Internal Medicine: Open Access
Open Access
ISSN: 2165-8048
+44 1300 500008
ISSN: 2165-8048
+44 1300 500008
Chuan-Yun Li, Dong-Dong Lin, Dao-Bing Zeng, Qing-Liang Guo, Ju-Shan Wu, Ning Li and Shi-Chun Lu
Ischemic-Type Biliary Lesions (ITBLs) are a common and difficult to treat biliary complication associated with liver transplantation. It is one of the main factors impacting long-term recipient and graft survival. It is therefore important and meaningful to investigate the mechanisms, effective prevention, and treatment of ITBLs.
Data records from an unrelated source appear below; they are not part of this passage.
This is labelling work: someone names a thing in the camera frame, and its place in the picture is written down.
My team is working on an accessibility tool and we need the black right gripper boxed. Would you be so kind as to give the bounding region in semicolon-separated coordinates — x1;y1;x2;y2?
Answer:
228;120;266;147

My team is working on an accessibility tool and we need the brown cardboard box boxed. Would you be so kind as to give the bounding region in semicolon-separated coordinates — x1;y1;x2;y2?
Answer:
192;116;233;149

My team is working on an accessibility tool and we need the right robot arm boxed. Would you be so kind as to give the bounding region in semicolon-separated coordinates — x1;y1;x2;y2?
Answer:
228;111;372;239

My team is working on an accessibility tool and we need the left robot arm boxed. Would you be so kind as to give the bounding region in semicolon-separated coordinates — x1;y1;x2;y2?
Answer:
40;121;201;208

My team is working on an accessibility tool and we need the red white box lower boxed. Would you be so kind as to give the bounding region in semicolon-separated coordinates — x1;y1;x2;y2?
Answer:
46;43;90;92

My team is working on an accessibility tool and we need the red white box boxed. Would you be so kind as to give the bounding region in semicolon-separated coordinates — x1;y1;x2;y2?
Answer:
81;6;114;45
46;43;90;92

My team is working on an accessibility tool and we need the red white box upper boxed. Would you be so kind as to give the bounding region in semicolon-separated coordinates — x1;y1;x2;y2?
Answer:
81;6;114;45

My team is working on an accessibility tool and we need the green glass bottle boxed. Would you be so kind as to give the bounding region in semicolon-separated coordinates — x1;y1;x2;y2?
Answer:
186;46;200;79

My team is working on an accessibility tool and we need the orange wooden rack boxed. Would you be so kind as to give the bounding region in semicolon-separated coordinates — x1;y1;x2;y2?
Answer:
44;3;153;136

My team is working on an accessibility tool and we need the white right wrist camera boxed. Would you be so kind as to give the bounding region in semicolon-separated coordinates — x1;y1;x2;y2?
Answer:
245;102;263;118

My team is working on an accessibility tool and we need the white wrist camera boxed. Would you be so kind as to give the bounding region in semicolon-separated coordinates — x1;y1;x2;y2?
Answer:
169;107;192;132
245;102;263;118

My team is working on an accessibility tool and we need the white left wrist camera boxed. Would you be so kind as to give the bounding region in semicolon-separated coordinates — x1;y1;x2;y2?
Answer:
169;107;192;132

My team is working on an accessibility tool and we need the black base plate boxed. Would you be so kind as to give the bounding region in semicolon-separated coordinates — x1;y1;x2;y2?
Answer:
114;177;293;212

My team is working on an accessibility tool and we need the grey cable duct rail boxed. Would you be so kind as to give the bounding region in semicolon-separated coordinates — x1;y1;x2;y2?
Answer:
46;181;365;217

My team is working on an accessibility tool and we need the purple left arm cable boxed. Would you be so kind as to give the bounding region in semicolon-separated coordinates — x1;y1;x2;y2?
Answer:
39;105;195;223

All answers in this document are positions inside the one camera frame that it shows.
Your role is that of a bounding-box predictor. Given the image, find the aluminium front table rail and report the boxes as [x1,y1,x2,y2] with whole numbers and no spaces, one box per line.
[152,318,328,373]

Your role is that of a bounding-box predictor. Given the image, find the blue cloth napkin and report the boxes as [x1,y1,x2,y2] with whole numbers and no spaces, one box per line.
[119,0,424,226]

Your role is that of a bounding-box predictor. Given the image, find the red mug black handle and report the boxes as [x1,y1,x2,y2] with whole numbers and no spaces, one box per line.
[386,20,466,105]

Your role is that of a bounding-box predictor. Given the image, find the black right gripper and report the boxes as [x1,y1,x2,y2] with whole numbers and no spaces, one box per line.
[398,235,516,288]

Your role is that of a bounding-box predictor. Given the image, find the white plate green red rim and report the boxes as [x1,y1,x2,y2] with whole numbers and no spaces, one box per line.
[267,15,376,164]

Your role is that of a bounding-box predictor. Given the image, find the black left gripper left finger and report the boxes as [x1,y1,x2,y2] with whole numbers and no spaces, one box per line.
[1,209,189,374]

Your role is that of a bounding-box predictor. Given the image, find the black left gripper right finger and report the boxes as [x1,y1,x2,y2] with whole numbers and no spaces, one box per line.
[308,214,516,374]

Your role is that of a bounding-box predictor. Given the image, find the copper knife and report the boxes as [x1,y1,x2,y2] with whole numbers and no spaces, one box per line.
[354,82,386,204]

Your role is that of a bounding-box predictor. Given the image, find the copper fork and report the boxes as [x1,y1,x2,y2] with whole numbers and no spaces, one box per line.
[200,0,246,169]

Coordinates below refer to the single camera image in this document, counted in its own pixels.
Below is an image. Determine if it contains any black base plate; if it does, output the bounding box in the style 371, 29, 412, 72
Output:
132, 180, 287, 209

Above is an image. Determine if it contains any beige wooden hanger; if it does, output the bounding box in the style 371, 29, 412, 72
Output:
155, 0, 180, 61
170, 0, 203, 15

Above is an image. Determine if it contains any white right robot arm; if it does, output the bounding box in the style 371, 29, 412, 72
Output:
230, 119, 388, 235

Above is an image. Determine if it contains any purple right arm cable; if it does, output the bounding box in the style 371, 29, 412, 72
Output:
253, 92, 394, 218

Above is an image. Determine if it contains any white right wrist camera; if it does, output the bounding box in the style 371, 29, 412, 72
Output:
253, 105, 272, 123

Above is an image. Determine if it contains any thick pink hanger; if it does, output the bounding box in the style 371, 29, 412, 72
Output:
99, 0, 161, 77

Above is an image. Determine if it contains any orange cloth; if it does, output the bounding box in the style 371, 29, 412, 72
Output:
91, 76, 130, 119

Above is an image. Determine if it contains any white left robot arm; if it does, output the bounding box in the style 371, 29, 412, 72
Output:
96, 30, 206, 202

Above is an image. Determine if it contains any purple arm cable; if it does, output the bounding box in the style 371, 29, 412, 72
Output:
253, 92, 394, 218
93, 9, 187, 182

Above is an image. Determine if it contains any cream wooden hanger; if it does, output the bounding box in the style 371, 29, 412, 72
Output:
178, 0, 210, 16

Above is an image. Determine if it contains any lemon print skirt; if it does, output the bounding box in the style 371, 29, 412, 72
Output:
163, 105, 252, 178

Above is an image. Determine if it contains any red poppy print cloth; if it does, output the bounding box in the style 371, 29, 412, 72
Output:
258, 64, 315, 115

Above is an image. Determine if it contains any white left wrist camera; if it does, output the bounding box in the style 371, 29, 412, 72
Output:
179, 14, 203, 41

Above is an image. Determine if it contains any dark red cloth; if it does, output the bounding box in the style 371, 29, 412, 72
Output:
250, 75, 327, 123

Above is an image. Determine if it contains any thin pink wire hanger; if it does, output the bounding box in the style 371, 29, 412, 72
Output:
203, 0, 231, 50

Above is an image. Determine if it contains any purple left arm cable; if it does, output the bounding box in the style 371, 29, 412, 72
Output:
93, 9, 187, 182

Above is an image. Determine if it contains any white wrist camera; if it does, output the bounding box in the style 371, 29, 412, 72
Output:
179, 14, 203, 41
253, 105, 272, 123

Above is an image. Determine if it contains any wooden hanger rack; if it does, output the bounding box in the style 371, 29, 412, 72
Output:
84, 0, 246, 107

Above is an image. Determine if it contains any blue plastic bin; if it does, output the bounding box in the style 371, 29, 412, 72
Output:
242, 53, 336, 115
In this study, we retrospectively reviewed the records of 32 post-liver transplant patients with ITBLs, which were divided into those who received rapamycin and those who did not (controls). Using an All Prep DNA/RNA Mini Kit (Qiagen, Germany) according to the manufacturer’s instructions, single nucleotide polymorphism (SNP) of cytochrome P450, family 3, subfamily A5 (CYP3A5) rs776746 were genotyped in both donors and recipients. There are 15 cases have one alleles A, 12 cases two alleles A and 5 cases three alleles A in both donors and recipients. With increasing numbers of CYP3A5 rs776746 alleles A, patients were found to have increasingly higher bile duct injury score at time points when ITBLs were identified. After rapamycin treatment, there was a significant improvement in liver function indexes, and the bile duct immunopathological damage alleviated significantly. These findings demonstrate that (i) Ischemic- Type Biliary Lesions (ITBLs) after liver transplantation is associated with high expression of CYP3A5 rs776746 allele A; and (ii) Rapamycin can stimulating FoxP3+ Treg cells, suppressing immunopathological damage, and promoting epithelial repair in bile ducts.